■ Your goal: Only the lines holding "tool" are wanted here; copy each from the listing.

* * * *

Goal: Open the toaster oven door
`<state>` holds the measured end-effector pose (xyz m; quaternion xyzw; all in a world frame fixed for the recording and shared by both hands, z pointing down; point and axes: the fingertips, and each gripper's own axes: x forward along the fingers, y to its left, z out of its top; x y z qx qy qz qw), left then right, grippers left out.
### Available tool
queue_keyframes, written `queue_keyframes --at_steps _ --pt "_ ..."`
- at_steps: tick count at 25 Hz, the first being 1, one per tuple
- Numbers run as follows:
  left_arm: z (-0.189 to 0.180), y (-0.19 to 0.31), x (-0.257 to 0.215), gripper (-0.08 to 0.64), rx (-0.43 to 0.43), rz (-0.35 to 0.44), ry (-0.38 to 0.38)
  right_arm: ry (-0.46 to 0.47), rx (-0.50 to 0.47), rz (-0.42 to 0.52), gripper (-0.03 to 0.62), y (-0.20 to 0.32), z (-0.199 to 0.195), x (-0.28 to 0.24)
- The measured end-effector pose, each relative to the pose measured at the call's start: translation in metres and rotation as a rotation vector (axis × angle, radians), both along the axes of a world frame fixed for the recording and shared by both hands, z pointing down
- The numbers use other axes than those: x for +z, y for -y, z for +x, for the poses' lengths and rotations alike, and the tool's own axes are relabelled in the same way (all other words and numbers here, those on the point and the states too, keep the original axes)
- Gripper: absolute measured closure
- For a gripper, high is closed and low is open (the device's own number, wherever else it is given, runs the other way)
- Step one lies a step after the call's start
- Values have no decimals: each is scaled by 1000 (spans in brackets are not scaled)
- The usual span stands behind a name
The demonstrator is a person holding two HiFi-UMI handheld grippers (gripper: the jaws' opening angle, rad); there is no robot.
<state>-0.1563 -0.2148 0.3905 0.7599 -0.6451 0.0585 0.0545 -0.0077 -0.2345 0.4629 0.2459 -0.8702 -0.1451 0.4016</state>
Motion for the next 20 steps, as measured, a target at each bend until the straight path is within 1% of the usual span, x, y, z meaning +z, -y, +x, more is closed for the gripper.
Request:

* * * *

■ Answer box:
### Available tool
- The numbers use other axes than those: x for +z, y for -y, z for +x, for the poses' lengths and rotations alike, and the tool's own axes are relabelled in the same way (all other words and numbers here, those on the point and the states too, keep the original axes)

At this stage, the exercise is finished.